• Task description:
Produce a word-for-word copy of the lines from the one that contains "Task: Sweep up" to the final line of the data below, with all pictures dropped.
═════ Source material
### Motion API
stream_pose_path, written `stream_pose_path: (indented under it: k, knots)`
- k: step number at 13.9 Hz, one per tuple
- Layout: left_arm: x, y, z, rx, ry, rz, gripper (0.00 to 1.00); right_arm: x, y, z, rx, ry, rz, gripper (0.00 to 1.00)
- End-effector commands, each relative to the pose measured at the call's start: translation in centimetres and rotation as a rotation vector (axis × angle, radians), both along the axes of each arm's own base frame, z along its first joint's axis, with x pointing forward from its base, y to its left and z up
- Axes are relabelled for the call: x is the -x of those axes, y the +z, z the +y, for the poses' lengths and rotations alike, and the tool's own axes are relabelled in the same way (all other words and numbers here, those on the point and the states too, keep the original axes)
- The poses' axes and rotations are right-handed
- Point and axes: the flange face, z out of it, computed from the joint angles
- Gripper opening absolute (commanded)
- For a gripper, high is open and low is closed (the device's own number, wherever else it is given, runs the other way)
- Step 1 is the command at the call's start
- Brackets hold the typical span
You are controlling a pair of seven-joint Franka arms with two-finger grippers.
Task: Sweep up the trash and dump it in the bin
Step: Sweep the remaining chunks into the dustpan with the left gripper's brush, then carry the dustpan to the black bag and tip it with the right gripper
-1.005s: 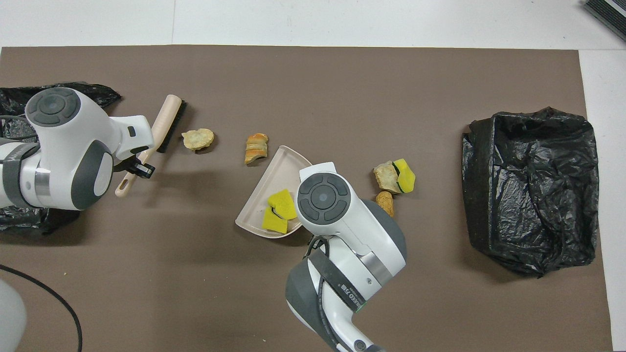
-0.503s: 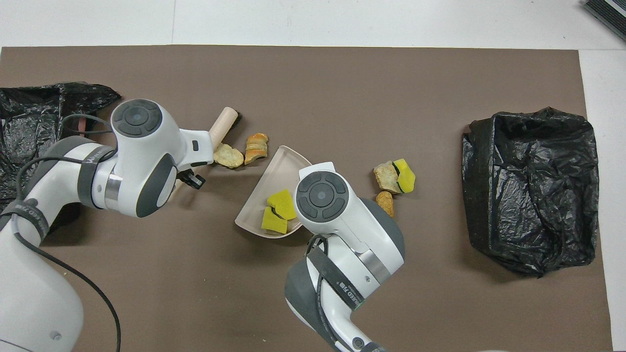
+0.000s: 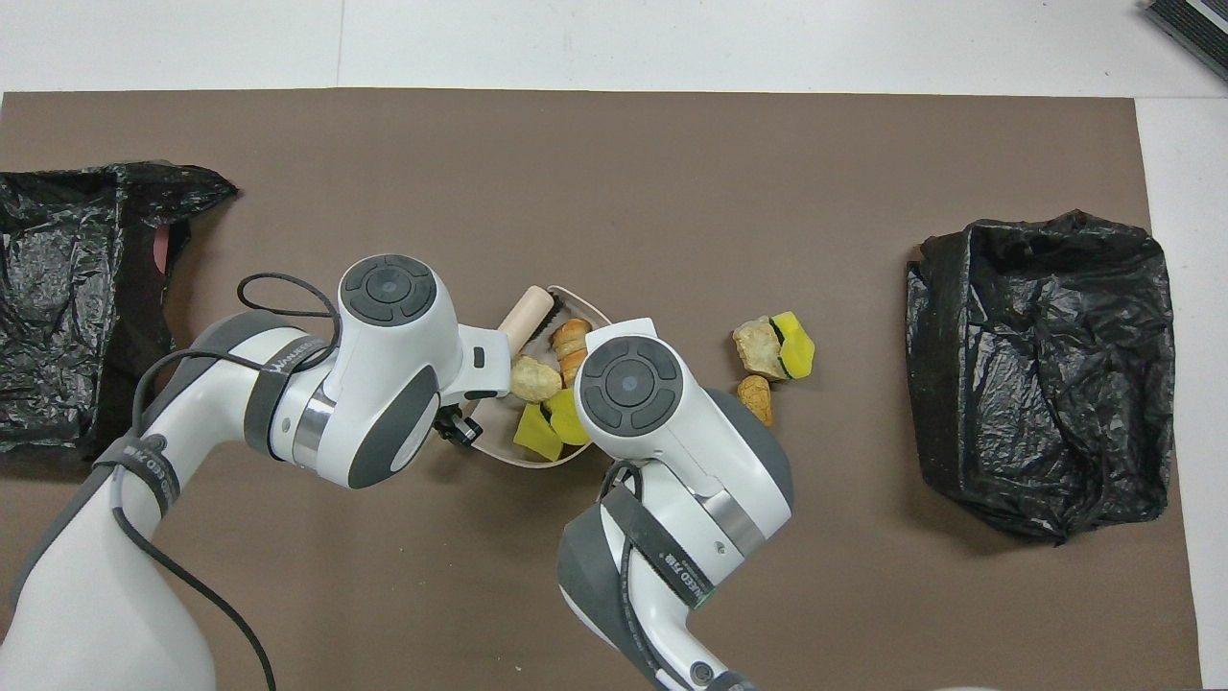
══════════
• Expected output:
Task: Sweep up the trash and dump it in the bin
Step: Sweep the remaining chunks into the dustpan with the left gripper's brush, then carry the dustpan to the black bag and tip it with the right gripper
-1.005s: 
-0.503s: 
+0.000s: 

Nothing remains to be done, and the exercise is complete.